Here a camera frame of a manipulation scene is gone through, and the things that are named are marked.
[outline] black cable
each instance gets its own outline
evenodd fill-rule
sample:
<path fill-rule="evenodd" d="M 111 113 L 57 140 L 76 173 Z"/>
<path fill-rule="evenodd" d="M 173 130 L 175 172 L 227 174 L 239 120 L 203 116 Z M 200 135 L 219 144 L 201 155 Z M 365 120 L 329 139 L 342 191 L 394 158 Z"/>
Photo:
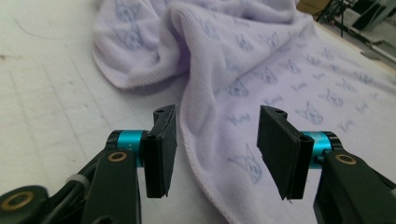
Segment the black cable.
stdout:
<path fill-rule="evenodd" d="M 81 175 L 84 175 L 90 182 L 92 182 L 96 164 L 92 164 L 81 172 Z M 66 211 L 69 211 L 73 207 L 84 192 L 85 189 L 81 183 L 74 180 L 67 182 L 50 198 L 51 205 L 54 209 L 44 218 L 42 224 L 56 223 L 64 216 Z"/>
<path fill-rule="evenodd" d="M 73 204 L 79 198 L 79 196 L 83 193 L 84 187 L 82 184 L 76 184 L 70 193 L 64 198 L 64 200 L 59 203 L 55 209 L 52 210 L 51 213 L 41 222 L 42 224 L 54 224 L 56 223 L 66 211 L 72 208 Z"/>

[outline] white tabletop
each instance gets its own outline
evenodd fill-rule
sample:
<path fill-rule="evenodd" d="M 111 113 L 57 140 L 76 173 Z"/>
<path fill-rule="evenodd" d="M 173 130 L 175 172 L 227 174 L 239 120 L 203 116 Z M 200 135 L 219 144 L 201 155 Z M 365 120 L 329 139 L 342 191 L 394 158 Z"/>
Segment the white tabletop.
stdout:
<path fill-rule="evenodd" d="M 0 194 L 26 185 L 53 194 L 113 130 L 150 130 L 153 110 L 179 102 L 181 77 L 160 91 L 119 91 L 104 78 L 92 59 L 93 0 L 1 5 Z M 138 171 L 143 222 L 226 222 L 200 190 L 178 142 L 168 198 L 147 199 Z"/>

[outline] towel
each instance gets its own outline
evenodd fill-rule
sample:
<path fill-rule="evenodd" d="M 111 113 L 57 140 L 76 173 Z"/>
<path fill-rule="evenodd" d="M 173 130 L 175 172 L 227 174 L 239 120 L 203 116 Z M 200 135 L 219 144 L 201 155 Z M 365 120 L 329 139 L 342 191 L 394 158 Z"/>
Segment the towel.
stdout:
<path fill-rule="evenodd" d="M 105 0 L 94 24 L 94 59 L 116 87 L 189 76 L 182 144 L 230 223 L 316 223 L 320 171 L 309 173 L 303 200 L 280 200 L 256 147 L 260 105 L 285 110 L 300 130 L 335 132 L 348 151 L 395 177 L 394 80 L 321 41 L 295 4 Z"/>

· · · ·

● YOUR GOAL:
The entries are to be printed exactly as written; the pictures are to be left out.

● EXERCISE ANSWER:
Here a camera frame of a manipulation scene is gone through, and the things that are named are marked.
[outline] black cable
each instance gets its own outline
evenodd fill-rule
sample:
<path fill-rule="evenodd" d="M 111 113 L 57 140 L 76 173 Z"/>
<path fill-rule="evenodd" d="M 173 130 L 175 172 L 227 174 L 239 120 L 203 116 Z M 200 135 L 219 144 L 201 155 Z M 365 120 L 329 139 L 342 191 L 394 158 Z"/>
Photo:
Segment the black cable.
stdout:
<path fill-rule="evenodd" d="M 81 175 L 84 175 L 90 182 L 92 182 L 96 164 L 92 164 L 81 172 Z M 66 211 L 69 211 L 73 207 L 84 192 L 85 189 L 81 183 L 74 180 L 67 182 L 50 198 L 51 205 L 54 209 L 44 218 L 42 224 L 56 223 L 64 216 Z"/>
<path fill-rule="evenodd" d="M 73 204 L 79 198 L 79 196 L 83 193 L 84 187 L 82 184 L 76 184 L 70 193 L 64 198 L 64 200 L 59 203 L 55 209 L 52 210 L 51 213 L 41 222 L 42 224 L 54 224 L 56 223 L 66 211 L 72 208 Z"/>

[outline] white tabletop
each instance gets its own outline
evenodd fill-rule
sample:
<path fill-rule="evenodd" d="M 111 113 L 57 140 L 76 173 Z"/>
<path fill-rule="evenodd" d="M 173 130 L 175 172 L 227 174 L 239 120 L 203 116 Z M 200 135 L 219 144 L 201 155 Z M 365 120 L 329 139 L 342 191 L 394 158 Z"/>
Segment the white tabletop.
stdout:
<path fill-rule="evenodd" d="M 0 194 L 26 185 L 53 194 L 113 130 L 150 130 L 153 110 L 179 102 L 181 77 L 160 91 L 119 91 L 104 78 L 92 59 L 93 0 L 1 5 Z M 138 171 L 143 222 L 226 222 L 200 190 L 178 142 L 168 198 L 147 199 Z"/>

[outline] towel
each instance gets its own outline
evenodd fill-rule
sample:
<path fill-rule="evenodd" d="M 111 113 L 57 140 L 76 173 Z"/>
<path fill-rule="evenodd" d="M 173 130 L 175 172 L 227 174 L 239 120 L 203 116 Z M 200 135 L 219 144 L 201 155 Z M 365 120 L 329 139 L 342 191 L 394 158 Z"/>
Segment the towel.
stdout:
<path fill-rule="evenodd" d="M 105 0 L 94 24 L 94 59 L 116 87 L 189 76 L 182 144 L 230 223 L 316 223 L 320 171 L 309 173 L 303 200 L 280 200 L 256 147 L 260 105 L 285 110 L 300 130 L 335 132 L 348 151 L 395 177 L 394 80 L 321 41 L 295 4 Z"/>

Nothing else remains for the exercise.